Receiving apparatus 1152 receives a radio wave (RF signal) including speech encoded information via antenna 1151 and generates a received speech encoded signal that is an analog electrical signal, and provides this signal to RF demodulation apparatus 1153. If there is no signal attenuation or noise superimposition in the transmission path, the radio wave (RF signal) received via the antenna is exactly the same as the radio wave (RF signal) transmitted by the speech signal transmitting apparatus.
RF demodulation apparatus 1153 demodulates the received speech encoded signal from receiving apparatus 1152, and provides this signal to signal processing apparatus 1154. RF demodulation apparatus 1153 also separately provides signal processing apparatus 1154 with information as to whether or not the received speech encoded signal has been able to be demodulated normally. Signal processing apparatus 1154 performs jitter absorption buffering processing, packet assembly processing, channel decoding processing, and so forth on the received speech encoded signal from RF demodulation apparatus 1153, and provides a received speech encoded bit stream to speech decoding apparatus 1155. Also, information as to whether or not the received speech encoded signal has been able to be demodulated normally is input from RF demodulation apparatus 1153, and if the information input from RF demodulation apparatus 1153 indicates that “demodulation has not been able to be performed normally”, or if packet assembly processing or the like in the signal processing apparatus has not been able to be performed normally and the received speech encoded bit stream has not been able to be decoded normally, the occurrence of frame erasure is conveyed to speech decoding apparatus 1155 as frame erasure information. Speech decoding apparatus 1155 performs decoding processing on the received speech encoded bit stream from signal processing apparatus 1154 and generates a decoded speech signal, and provides this signal to D/A conversion apparatus 1156. Speech decoding apparatus 1155 decides whether to perform normal decoding processing or to perform decoding processing by means of frame erasure concealment processing in accordance with frame erasure information input in parallel with the received speech encoded bit string. D/A conversion apparatus 1156 converts the digital decoded speech signal from speech decoding apparatus 1155 to an analog decoded speech signal, and provides this signal to output apparatus 1157. Output apparatus 1157 converts the analog decoded speech signal from D/A conversion apparatus 1156 to vibrations of the air, and outputs these as a sound wave audible to the human ear.

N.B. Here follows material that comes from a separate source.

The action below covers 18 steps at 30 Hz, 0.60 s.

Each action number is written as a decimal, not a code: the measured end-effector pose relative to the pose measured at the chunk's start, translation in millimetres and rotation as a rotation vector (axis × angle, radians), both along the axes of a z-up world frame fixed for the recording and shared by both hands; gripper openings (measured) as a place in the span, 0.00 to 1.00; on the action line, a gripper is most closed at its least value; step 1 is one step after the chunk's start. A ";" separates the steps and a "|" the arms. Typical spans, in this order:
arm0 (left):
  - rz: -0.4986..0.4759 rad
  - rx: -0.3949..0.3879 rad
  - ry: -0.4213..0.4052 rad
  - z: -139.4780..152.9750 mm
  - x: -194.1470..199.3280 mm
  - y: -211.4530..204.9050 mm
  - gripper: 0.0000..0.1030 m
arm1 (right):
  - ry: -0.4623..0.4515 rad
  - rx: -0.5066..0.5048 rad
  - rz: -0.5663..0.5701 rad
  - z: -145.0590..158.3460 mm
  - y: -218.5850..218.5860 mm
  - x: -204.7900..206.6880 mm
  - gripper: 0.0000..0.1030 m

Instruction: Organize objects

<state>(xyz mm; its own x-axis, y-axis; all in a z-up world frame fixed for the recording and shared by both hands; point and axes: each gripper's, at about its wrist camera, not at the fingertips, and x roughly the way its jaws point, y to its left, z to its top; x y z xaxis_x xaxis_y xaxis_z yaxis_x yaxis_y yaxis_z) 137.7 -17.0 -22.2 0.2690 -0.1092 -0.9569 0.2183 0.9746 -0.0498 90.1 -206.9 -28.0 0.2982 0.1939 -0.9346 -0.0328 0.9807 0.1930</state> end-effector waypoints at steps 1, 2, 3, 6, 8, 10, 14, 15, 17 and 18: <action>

Thus, by providing a speech encoding apparatus and speech decoding apparatus shown in Embodiments 1 through 5, a decoded speech signal of better quality than heretofore can be obtained even if a transmission path error (in particular, a frame erasure error typified by a packet loss) occurs.
Embodiment 7
In above Embodiments 1 through 6, cases have been described in which an MA type is used as a prediction model, but the present invention is not limited to this, and an AR type can also be used as a prediction model. In Embodiment 7, a case will be described in which an AR type is used as a prediction model. With the exception of the internal configuration of the LPC decoding section, the configuration of a speech decoding apparatus according to Embodiment 7 is identical to that in FIG. 1.
FIG. 19 is a drawing showing the internal configuration of LPC decoding section 105 of a speech decoding apparatus according to this embodiment. Configuration parts in FIG. 19 common to FIG. 2 are assigned the same reference codes as in FIG. 2, and detailed descriptions thereof are omitted here.
LPC decoding section 105 shown in FIG. 19 employs a configuration in which, in comparison with FIG. 2, parts relating to prediction (buffers 204, amplifiers 205, and adder 206) and parts relating to frame erasure concealment (code vector decoding section 203 and buffer 207) have been eliminated, and configuration parts replacing these (code vector decoding section 1901, amplifier 1902, adder 1903, and buffer 1904) have been added.
LPC code Ln+1 is input to buffer 201 and code vector decoding section 1901, and frame erasure code Bn+1 is input to buffer 202, code vector decoding section 1901, and selector 209.
Buffer 201 holds next-frame LPC code Ln+1 for the duration of one frame, and then outputs this LPC code to code vector decoding section 1901. As a result of being held in buffer 201 for the duration of one frame, the LPC code output from buffer 201 to code vector decoding section 1901 is current-frame LPC code Ln.
Buffer 202 holds next-frame frame erasure code Bn+1 for the duration of one frame, and then outputs this frame erasure code to code vector decoding section 1901. As a result of being held in buffer 202 for the duration of one frame, the frame erasure code output from buffer 202 to code vector decoding section 1901 is current-frame frame erasure code Bn.
Code vector decoding section 1901 has decoded LSF vector yn−1 of one frame before, next-frame LPC code Ln+1, next-frame frame erasure code Bn+1, current-frame LPC code Ln, and current-frame frame erasure code Bn, as input, generates current-frame quantized prediction residual vector xn based on these items of information, and outputs current-frame quantized prediction residual vector xn to adder 1903. Details of code vector decoding section 1901 will be given later herein.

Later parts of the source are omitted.